Shape- and Size-Controlled Fabrication of Gold Nano-Urchins via Use of a Mixed Sodium Borohydride and Ascorbic Acid Reductant System.

Urchin-shaped gold nanoparticles (AuNUs) are anisotropic nanomaterials with unique chemical and physical properties of interest for a variety of applications. However, synthesizing AuNUs with controlled sizes and shapes remains challenging. We demonstrate that a combination of sodium borohydride (NaBH4) and ascorbic acid (AA) as reducing agents can produce an aqueous dispersion of AuNUs after just 9 min at room temperature (25 °C). The AuNUs were size- and shape-controlled using a molar ratio for NaBH4/AA/HAuCl4 = 1:1:1 at pH 3. The added aurate was almost entirely (98.8%) consumed in the formation of AuNUs. The resultant AuNU concentration was 1.1 × 1010 particles/mL. The diameters observed in transmission electron microscopy were 145.1 ± 37.4 nm. The AuNUs had an average of 12 spikes and an average volume of 3.7 × 105 nm3. The partition volume between the spikes and the core of particles was 3:2. The AuNUs had a pink color and exhibited an absorption wavelength maximum at 540 nm. It is assumed that the AuNUs originate from icosahedral seeds and urchin shapes emerge from connecting smaller-sized seeds and larger-sized core particles.

Rapid Micelle-Mediated Size-Controlled Fabrication of Calcium Sulfate Nanorods Using Silver Nanoparticles.

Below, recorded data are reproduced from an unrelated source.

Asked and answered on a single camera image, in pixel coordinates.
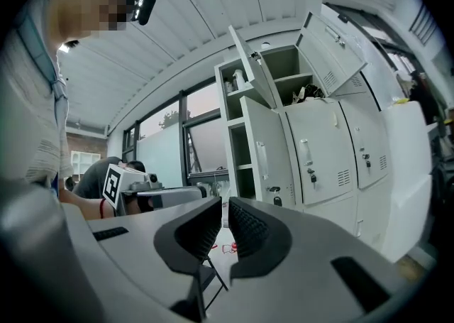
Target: yellow object
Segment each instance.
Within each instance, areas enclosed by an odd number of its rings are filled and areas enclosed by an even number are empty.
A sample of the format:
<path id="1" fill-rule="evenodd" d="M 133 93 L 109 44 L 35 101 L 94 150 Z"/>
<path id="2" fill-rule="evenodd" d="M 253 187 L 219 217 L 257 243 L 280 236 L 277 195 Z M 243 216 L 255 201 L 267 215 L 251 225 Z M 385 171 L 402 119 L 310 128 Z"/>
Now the yellow object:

Calcium sulfate nanorods (CS-NRs) are valuable materials utilized in various applications, particularly in the medical field. In this work, the size-controlled synthesis of CS-NRs was carried out on the basis of the micelle-mediated phase separation phenomenon. A nonionic surfactant, Triton X-114, was employed for the thermoresponsive phase separation of a homogeneous solution to a surfactant-rich phase. Whereas each specific ion, Ca2+ and SO42-, was difficult to individually extract when present at concentrations less than their equilibrium concentration (solubility product constant, Ksp), the synthesized CS microrods (CS-µRs) were extracted into the surfactant-rich phase (enrichment factor = ca. 50). The presence of nitric acid increased the size of the materials up to 6707 ± 3488 nm on the long side and 87 ± 37 nm on the short side. The addition of silver nanoparticles (Ag-NPs) to the reaction mixture led to the formation of much smaller products, i.e., uniform CS-NRs whose sizes were in the range of 89 ± 15 nm (long side) and 25 ± 4 nm (short side). The size of the extracted Ag-NPs and CS-NRs decreased with an increase in added Ag-NP concentration until their microscopic observation became difficult. The factors (such as additive concentration, pH, temperature) affecting size control were evaluated.

Nanoparticle induced formation of self-assembled zwitterionic surfactant microdomains which mimic microemulsions for the in situ fabrication and dispersion of silver nanoparticles.

The effective synthesis of highly concentrated and stable spherical silver nanoparticles (Ag-NPs) enclosed within microdomains formed by the Ag-NP induced self-assembly of zwitterionic surfactants is described. In this paper, the rapid and efficient synthesis of dispersed and stable Ag-NPs in zwitterionic surfactants, such as 3-(nonyldimethylammonio)- or 3-(decyldimethyl-ammonio)-propyl sulfate (C9- or C10-APSO4) that self-assemble in the presence of the Ag-NPs to form microdomains akin to microemulsions (ME) without the need of any organic solvent, co-surfactant or polymer is presented. Essentially all (>99.9%) of the synthesized Ag-NPs (TEM diameter 16.8 ± 4.3 nm) were incorporated and dispersed within the ME microdomains (213.5 ± 48.0 nm). A mechanism for formation of ME and its enclosing of the Ag-NPs in the ME is proposed.